# TRY IT
Retype everything in the listing, leaving each line exactly as it is.

# ENTRIES SHOWN
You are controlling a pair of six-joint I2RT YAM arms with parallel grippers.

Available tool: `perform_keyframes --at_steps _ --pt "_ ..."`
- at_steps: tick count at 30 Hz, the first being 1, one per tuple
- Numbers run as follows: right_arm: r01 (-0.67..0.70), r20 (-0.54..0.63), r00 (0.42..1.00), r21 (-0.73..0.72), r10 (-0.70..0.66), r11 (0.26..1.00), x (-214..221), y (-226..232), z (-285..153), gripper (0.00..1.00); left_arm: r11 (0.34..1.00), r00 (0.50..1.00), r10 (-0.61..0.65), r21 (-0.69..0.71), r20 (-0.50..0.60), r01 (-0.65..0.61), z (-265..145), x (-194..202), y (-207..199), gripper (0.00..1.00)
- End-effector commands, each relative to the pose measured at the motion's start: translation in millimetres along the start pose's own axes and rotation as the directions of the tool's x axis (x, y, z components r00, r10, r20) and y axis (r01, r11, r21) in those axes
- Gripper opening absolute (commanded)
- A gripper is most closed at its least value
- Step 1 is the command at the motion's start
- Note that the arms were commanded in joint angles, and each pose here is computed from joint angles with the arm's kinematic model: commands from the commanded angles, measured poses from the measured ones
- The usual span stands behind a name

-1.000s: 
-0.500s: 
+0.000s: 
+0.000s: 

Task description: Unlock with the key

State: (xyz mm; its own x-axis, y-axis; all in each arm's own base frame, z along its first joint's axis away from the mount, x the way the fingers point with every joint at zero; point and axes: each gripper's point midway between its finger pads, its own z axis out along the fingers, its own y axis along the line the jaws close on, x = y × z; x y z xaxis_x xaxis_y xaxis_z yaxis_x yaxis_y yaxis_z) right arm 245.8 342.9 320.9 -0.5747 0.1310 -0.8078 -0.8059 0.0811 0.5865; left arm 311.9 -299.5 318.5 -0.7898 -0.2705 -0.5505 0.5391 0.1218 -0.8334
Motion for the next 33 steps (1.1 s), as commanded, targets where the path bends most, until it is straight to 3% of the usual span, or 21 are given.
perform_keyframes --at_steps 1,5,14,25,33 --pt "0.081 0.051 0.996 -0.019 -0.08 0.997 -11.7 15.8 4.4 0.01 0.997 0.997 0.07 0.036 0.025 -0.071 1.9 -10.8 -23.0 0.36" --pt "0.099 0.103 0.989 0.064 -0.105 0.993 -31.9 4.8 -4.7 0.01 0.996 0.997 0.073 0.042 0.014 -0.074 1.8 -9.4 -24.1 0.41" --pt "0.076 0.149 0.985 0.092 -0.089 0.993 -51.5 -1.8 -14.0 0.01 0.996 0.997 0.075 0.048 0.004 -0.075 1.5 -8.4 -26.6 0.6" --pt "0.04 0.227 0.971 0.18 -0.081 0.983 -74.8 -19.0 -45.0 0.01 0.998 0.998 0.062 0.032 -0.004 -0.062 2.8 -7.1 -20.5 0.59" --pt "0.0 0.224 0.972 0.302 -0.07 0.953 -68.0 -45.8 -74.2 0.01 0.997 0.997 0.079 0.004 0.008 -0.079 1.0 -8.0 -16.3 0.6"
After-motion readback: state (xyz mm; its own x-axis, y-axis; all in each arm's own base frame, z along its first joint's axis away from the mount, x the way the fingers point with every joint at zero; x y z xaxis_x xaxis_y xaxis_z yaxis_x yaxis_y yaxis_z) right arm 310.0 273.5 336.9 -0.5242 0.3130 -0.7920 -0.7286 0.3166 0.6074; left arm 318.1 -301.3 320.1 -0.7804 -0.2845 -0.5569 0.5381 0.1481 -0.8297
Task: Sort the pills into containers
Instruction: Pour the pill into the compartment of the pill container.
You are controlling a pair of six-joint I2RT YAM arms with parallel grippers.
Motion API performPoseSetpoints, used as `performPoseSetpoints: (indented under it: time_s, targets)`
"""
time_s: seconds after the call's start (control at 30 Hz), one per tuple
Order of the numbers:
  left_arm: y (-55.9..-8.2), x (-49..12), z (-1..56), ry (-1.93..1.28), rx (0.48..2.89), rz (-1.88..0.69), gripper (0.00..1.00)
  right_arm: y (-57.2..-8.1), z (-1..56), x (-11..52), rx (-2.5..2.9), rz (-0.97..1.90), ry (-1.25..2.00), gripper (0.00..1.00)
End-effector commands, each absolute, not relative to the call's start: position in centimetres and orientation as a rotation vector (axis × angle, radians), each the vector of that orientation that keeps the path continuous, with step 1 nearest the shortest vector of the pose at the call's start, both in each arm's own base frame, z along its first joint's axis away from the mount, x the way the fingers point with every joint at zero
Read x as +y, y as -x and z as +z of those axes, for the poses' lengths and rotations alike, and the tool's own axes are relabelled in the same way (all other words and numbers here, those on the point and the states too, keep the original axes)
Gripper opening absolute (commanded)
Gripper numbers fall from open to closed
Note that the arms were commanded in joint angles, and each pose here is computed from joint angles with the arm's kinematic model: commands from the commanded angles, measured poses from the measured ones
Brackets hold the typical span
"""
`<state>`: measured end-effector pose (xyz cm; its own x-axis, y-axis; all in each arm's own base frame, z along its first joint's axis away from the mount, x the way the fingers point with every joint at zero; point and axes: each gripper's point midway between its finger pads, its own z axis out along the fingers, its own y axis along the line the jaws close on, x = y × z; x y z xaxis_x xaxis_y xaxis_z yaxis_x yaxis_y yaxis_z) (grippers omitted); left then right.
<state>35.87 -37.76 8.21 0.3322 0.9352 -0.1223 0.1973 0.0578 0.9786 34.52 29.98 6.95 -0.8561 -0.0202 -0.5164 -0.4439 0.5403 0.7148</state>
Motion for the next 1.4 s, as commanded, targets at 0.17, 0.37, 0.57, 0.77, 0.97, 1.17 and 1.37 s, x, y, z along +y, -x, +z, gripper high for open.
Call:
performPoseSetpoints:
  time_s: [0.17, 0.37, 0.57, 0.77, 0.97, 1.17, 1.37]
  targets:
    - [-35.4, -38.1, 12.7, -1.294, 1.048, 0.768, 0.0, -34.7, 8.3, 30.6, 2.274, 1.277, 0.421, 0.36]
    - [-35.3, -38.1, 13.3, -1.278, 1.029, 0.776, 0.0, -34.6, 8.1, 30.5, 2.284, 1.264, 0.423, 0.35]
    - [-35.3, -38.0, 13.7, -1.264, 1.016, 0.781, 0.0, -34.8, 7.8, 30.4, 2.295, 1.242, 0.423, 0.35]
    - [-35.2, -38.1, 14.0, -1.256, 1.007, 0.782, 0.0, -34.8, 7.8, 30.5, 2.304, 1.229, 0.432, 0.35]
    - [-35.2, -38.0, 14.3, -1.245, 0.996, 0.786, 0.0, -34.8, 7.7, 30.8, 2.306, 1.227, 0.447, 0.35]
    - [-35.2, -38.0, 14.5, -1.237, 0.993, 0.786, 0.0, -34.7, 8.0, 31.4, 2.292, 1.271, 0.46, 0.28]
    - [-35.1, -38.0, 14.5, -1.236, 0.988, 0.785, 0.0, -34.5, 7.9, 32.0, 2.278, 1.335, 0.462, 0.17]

# EXERCISE RESULT
You are controlling a pair of six-joint I2RT YAM arms with parallel grippers.

Available tool: `perform_keyframes --at_steps _ --pt "_ ..."`
- at_steps: tick count at 30 Hz, the first being 1, one per tuple
- Numbers run as follows: right_arm: r01 (-0.67..0.70), r20 (-0.54..0.63), r00 (0.42..1.00), r21 (-0.73..0.72), r10 (-0.70..0.66), r11 (0.26..1.00), x (-214..221), y (-226..232), z (-285..153), gripper (0.00..1.00); left_arm: r11 (0.34..1.00), r00 (0.50..1.00), r10 (-0.61..0.65), r21 (-0.69..0.71), r20 (-0.50..0.60), r01 (-0.65..0.61), z (-265..145), x (-194..202), y (-207..199), gripper (0.00..1.00)
- End-effector commands, each relative to the pose measured at the motion's start: translation in millimetres along the start pose's own axes and rotation as the directions of the tool's x axis (x, y, z components r00, r10, r20) and y axis (r01, r11, r21) in those axes
- Gripper opening absolute (commanded)
- A gripper is most closed at its least value
- Step 1 is the command at the motion's start
- Note that the arms were commanded in joint angles, and each pose here is computed from joint angles with the arm's kinematic model: commands from the commanded angles, measured poses from the measured ones
- The usual span stands behind a name

-1.000s: 
-0.500s: 
+0.000s: 
+0.000s: 

Task description: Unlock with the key

State: (xyz mm; its own x-axis, y-axis; all in each arm's own base frame, z along its first joint's axis away from the mount, x the way the fingers point with every joint at zero; point and axes: each gripper's point midway between its finger pads, its own z axis out along the fingers, its own y axis along the line the jaws close on, x = y × z; x y z xaxis_x xaxis_y xaxis_z yaxis_x yaxis_y yaxis_z) right arm 245.8 342.9 320.9 -0.5747 0.1310 -0.8078 -0.8059 0.0811 0.5865; left arm 311.9 -299.5 318.5 -0.7898 -0.2705 -0.5505 0.5391 0.1218 -0.8334
Motion for the next 33 steps (1.1 s), as commanded, targets where the path bends most, until it is straight to 3% of the usual span, or 21 are given.
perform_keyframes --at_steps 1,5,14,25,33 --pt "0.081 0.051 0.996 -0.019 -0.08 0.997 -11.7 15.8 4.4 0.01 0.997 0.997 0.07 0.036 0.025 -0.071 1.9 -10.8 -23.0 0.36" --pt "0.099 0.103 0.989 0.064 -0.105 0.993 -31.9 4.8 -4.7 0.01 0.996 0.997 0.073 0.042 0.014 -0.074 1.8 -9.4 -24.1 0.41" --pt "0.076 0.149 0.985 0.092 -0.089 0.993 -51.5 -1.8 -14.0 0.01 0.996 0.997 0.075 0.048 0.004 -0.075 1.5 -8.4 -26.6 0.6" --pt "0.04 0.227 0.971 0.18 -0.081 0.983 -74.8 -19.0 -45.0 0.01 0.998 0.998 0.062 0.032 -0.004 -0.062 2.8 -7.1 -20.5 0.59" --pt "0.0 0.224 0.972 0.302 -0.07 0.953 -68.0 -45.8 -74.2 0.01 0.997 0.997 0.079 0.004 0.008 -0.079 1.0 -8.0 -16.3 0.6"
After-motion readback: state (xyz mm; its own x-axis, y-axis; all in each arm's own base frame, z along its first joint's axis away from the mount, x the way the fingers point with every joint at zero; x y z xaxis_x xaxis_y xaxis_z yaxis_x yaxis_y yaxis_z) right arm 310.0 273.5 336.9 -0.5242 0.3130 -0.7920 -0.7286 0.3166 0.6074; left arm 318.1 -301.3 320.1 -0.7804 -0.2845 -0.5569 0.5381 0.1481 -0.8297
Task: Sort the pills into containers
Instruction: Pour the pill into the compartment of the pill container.
You are controlling a pair of six-joint I2RT YAM arms with parallel grippers.
Motion API performPoseSetpoints, used as `performPoseSetpoints: (indented under it: time_s, targets)`
"""
time_s: seconds after the call's start (control at 30 Hz), one per tuple
Order of the numbers:
  left_arm: y (-55.9..-8.2), x (-49..12), z (-1..56), ry (-1.93..1.28), rx (0.48..2.89), rz (-1.88..0.69), gripper (0.00..1.00)
  right_arm: y (-57.2..-8.1), z (-1..56), x (-11..52), rx (-2.5..2.9), rz (-0.97..1.90), ry (-1.25..2.00), gripper (0.00..1.00)
End-effector commands, each absolute, not relative to the call's start: position in centimetres and orientation as a rotation vector (axis × angle, radians), each the vector of that orientation that keeps the path continuous, with step 1 nearest the shortest vector of the pose at the call's start, both in each arm's own base frame, z along its first joint's axis away from the mount, x the way the fingers point with every joint at zero
Read x as +y, y as -x and z as +z of those axes, for the poses' lengths and rotations alike, and the tool's own axes are relabelled in the same way (all other words and numbers here, those on the point and the states too, keep the original axes)
Gripper opening absolute (commanded)
Gripper numbers fall from open to closed
Note that the arms were commanded in joint angles, and each pose here is computed from joint angles with the arm's kinematic model: commands from the commanded angles, measured poses from the measured ones
Brackets hold the typical span
"""
`<state>`: measured end-effector pose (xyz cm; its own x-axis, y-axis; all in each arm's own base frame, z along its first joint's axis away from the mount, x the way the fingers point with every joint at zero; point and axes: each gripper's point midway between its finger pads, its own z axis out along the fingers, its own y axis along the line the jaws close on, x = y × z; x y z xaxis_x xaxis_y xaxis_z yaxis_x yaxis_y yaxis_z) (grippers omitted); left then right.
<state>35.87 -37.76 8.21 0.3322 0.9352 -0.1223 0.1973 0.0578 0.9786 34.52 29.98 6.95 -0.8561 -0.0202 -0.5164 -0.4439 0.5403 0.7148</state>
Motion for the next 1.4 s, as commanded, targets at 0.17, 0.37, 0.57, 0.77, 0.97, 1.17 and 1.37 s, x, y, z along +y, -x, +z, gripper high for open.
Call:
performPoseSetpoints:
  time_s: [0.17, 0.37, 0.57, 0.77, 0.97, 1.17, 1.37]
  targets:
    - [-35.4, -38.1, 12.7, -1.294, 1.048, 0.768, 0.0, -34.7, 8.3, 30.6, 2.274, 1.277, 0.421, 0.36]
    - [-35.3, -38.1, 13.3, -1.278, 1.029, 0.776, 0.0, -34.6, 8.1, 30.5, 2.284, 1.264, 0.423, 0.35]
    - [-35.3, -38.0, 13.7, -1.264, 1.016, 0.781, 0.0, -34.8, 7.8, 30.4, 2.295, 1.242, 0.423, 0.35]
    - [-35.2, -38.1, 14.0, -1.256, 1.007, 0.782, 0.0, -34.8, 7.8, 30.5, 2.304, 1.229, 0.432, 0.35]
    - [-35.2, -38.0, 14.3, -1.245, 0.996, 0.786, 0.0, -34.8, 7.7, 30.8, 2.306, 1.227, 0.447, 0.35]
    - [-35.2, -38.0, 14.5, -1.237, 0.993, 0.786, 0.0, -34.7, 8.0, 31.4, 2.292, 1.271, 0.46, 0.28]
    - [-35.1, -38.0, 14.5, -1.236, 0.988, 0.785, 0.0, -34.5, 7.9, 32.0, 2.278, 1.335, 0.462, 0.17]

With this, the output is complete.